Наконец, весь процитированный пассаж и рассматриваемый подход характеризуются однолинейностью взгляда. Там говорится о единственно возможном пути (the path) к демократии (очевидно, речь об определенной ее форме, уже зафиксированной и полностью понятой) и о единственно возможном свободном рынке (the free market). На данный момент не может быть сомнений в том, что тенденции к модернизации и глобализации в экономике вообще и в американской культуре ведут к определенной гомогенизации человеческого сообщества. Верно также, что условно свободные выборы теперь стали повсеместным явлением. Но наравне с этими утверждениями совершенно очевидно и следующее: способ функционирования капиталистических систем и их подверженность влиянию со стороны других государств невероятно меняются от страны к стране14. Аналогичным образом отличаются друг от друга и те самые пути развития капитализма в разных странах. Кроме того, на всякую подлинно «свободную» избирательную систему (что бы в данном контексте реально ни значило слово «свободный») найдется другая система, где результат выборов тем или иным способом фальсифицируется, покупается, управляется, стимулируется или формируется в соответствии с местными моделями и традициями. Конечно, столь же верно, что на каждое подлинно успешное капиталистическое государство приходится два или три таких, где на протяжении многих десятилетий прогресс оказался прерывистым или двусмысленным, особенно если речь идет о массе населения. В таких государствах сегодняшнего мира, как Египет, Мексика или Пакистан, нет ничего «ненормального».
По словам профессора Джима Миллара, «режимом “по умолчанию” в современном мире является не рыночная экономика, а стагнация, коррупция и огромное неравенство доходов». По иронии, в то самое время, когда вышла процитированная статья об Армении в The Washington Post, правительство этой страны само следовало «нормальной» схеме, готовясь фальсифицировать выборы и сокрушить оппозицию.
Анализ, основанный на однолинейном взгляде на развитие событий, ошибочен в отношении большинства стран мира. А в случае с Россией такой подход может оказаться поистине опасным, поскольку его легко связать с предрассудками об «извечном» русском характере, критически разобранными выше. Ведь если существует только один путь вперед, то из этого логически следует, что есть и лишь один путь назад: либо развитие прозападной демократии со свободным рынком, либо возврат к «диктатуре и агрессивной внешней политике», – а это означает полное непонимание ситуации. Действительно, и российская «демократия», и российская «диктатура» хотели бы восстановить российскую гегемонию над другими странами бывшего Советского Союза, но и в том и в другом случае во главе этого процесса оказались бы прагматики (это очевидно по нынешнему составу потенциальных будущих лидеров: Лебедь, Черномырдин и Лужков могут не соглашаться между собой на личном уровне, но все они по-своему рациональные и здравые люди и, конечно, не фанатики), и этим прагматикам придется осознать, что Россия вынуждена действовать в условиях наиболее жестких экономических, военных, социальных и международных ограничений в отношении ее поведения. И в результате всех произошедших изменений любая диктатура в сегодняшней России будет не «возвратом» к прошлому, но чем-то качественно отличающимся от любого прежнего авторитарного режима в этой стране, имеющим новую природу и новую властную базу.

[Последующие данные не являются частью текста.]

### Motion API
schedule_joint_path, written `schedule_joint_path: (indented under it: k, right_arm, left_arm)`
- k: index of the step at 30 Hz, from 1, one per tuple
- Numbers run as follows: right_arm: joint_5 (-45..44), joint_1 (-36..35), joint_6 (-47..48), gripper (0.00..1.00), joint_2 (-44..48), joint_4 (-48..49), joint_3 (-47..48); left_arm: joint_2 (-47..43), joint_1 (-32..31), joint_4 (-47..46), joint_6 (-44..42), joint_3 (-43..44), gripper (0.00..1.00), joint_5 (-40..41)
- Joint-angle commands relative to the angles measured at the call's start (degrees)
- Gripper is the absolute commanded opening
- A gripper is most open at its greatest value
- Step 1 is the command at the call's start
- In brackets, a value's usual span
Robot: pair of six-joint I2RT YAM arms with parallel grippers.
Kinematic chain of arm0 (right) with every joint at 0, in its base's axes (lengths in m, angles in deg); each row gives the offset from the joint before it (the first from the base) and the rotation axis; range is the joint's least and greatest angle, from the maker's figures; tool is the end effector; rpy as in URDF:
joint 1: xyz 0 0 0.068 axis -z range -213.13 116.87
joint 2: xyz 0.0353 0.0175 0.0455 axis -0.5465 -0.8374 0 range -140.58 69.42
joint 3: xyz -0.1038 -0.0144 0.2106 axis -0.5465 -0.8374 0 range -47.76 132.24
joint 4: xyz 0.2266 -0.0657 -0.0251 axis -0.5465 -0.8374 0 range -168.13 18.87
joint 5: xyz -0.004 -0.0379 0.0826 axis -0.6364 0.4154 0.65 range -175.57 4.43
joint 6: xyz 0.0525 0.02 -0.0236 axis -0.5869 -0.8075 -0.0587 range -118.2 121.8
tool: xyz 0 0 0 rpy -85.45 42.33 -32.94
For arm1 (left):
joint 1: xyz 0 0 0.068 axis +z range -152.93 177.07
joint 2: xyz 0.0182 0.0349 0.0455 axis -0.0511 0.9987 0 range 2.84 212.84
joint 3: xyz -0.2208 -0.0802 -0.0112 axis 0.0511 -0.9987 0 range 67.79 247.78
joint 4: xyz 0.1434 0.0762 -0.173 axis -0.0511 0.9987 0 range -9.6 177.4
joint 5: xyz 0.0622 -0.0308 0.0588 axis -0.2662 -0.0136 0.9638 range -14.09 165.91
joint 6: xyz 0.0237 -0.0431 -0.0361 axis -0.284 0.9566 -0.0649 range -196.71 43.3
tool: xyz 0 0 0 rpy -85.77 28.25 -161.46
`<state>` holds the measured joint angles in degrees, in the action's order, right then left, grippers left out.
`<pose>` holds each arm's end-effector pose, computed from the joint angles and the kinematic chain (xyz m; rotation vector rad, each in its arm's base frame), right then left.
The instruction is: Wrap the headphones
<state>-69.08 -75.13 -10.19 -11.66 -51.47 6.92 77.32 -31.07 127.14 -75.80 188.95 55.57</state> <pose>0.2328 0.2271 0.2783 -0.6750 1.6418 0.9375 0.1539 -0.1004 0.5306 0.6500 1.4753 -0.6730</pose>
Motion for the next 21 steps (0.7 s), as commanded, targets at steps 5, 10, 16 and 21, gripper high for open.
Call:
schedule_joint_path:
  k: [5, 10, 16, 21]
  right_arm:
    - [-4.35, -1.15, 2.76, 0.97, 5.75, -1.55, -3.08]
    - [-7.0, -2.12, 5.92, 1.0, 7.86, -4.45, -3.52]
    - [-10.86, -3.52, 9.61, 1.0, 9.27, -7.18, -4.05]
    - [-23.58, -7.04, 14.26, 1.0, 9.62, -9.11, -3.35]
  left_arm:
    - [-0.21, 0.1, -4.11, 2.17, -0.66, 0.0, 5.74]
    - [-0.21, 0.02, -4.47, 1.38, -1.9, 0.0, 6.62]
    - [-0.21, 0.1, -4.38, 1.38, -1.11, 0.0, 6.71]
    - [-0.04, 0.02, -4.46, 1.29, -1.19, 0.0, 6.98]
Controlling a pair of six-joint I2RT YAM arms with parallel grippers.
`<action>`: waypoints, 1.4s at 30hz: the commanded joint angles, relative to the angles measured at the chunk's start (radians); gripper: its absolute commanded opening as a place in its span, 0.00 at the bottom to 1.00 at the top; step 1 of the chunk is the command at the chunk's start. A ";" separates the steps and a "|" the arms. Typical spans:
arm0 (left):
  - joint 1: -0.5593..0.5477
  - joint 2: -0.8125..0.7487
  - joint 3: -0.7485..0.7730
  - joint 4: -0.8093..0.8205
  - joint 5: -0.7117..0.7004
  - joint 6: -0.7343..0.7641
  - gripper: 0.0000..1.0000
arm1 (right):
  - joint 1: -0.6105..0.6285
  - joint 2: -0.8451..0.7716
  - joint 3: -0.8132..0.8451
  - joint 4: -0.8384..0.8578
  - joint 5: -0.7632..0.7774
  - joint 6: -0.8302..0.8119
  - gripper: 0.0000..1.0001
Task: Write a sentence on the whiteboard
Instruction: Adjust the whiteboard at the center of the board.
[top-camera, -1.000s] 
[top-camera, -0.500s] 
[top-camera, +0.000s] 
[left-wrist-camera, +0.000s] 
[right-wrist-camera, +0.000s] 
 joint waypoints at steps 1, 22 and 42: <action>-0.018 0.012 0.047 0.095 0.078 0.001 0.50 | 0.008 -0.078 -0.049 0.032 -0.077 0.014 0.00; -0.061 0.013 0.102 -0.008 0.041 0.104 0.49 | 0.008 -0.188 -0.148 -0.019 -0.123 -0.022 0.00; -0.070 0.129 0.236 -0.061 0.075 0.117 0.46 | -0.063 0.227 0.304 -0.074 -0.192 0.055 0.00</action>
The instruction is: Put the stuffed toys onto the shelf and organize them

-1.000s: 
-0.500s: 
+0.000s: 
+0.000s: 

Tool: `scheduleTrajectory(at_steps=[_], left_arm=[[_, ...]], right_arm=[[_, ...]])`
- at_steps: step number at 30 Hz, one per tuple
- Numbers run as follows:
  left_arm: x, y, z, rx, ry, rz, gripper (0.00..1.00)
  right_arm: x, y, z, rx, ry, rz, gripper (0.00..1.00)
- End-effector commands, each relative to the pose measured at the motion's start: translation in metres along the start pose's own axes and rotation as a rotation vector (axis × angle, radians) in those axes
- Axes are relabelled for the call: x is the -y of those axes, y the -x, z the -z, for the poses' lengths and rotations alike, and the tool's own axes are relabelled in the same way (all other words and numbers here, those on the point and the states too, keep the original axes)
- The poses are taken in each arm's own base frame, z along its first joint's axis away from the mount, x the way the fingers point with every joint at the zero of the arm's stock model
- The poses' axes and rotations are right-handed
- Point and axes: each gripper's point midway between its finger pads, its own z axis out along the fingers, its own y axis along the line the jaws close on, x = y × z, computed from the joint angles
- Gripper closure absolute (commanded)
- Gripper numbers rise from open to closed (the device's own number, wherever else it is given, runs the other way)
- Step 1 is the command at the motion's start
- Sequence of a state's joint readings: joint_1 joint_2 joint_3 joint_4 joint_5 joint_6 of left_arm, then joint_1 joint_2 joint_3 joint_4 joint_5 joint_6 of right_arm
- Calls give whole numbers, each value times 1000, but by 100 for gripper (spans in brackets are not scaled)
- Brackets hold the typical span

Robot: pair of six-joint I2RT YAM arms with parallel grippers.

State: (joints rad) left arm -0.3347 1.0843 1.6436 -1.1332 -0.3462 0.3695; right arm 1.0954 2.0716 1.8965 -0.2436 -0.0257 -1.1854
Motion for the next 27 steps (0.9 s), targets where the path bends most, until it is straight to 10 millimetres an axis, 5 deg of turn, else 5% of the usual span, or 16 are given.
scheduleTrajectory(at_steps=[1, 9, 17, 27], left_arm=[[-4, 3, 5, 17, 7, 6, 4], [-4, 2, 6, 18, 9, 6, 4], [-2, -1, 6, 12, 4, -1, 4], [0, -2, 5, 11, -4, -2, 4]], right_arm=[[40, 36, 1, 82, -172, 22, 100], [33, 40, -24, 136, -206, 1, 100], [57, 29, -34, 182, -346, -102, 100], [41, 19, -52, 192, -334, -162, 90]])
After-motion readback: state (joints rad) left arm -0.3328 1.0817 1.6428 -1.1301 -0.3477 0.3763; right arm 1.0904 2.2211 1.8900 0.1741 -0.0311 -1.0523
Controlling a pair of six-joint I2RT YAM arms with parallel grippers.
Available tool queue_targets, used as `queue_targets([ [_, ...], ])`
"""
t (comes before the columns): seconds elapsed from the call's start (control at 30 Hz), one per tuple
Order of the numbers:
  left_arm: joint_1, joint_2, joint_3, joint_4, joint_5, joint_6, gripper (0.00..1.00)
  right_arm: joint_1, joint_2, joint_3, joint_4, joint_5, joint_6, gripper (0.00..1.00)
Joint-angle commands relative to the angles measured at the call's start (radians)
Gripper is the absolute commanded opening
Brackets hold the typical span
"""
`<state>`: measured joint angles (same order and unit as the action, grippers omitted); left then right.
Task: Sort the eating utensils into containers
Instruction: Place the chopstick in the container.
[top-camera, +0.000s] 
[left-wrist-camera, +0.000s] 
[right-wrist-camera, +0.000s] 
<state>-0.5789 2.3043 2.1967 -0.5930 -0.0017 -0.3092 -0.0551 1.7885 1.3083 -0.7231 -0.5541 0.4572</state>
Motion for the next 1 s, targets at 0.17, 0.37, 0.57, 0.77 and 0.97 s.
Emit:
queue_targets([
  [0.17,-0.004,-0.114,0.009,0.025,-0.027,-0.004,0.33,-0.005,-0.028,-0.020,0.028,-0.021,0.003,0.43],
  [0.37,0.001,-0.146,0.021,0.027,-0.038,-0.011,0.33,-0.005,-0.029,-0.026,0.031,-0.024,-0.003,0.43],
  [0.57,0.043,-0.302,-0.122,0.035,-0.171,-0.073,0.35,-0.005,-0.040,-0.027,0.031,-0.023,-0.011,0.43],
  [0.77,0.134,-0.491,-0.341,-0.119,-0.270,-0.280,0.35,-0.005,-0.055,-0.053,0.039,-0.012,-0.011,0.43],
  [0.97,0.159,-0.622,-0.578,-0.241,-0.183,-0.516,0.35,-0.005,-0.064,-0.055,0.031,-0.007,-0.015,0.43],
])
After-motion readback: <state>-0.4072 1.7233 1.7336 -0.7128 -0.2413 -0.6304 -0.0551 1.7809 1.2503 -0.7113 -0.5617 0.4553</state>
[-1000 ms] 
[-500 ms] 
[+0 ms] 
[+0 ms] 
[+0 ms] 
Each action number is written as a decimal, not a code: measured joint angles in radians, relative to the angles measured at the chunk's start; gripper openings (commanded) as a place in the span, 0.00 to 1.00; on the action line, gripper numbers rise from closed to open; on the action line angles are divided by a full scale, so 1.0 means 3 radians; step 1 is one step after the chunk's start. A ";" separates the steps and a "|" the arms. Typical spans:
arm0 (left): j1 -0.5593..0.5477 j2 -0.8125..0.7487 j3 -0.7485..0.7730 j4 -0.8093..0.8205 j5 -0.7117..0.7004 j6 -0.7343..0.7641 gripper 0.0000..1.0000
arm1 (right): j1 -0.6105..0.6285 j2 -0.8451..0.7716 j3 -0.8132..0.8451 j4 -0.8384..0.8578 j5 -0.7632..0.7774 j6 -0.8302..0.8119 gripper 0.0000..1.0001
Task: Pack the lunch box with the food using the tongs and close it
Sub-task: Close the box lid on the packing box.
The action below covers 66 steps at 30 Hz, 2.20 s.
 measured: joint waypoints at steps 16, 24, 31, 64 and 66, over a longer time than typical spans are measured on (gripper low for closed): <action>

Когда эта западная вера в единую дорогу к демократии смешивается с идеологической верой в то, что «демократии не начинают войны друг с другом», в то время как диктатуры естественным образом склонны к агрессии, пласты мистификации становятся почти непроницаемыми. Поэтому моя книга, помимо прочего, является и попыткой проникнуть сквозь некоторые из этих туманностей.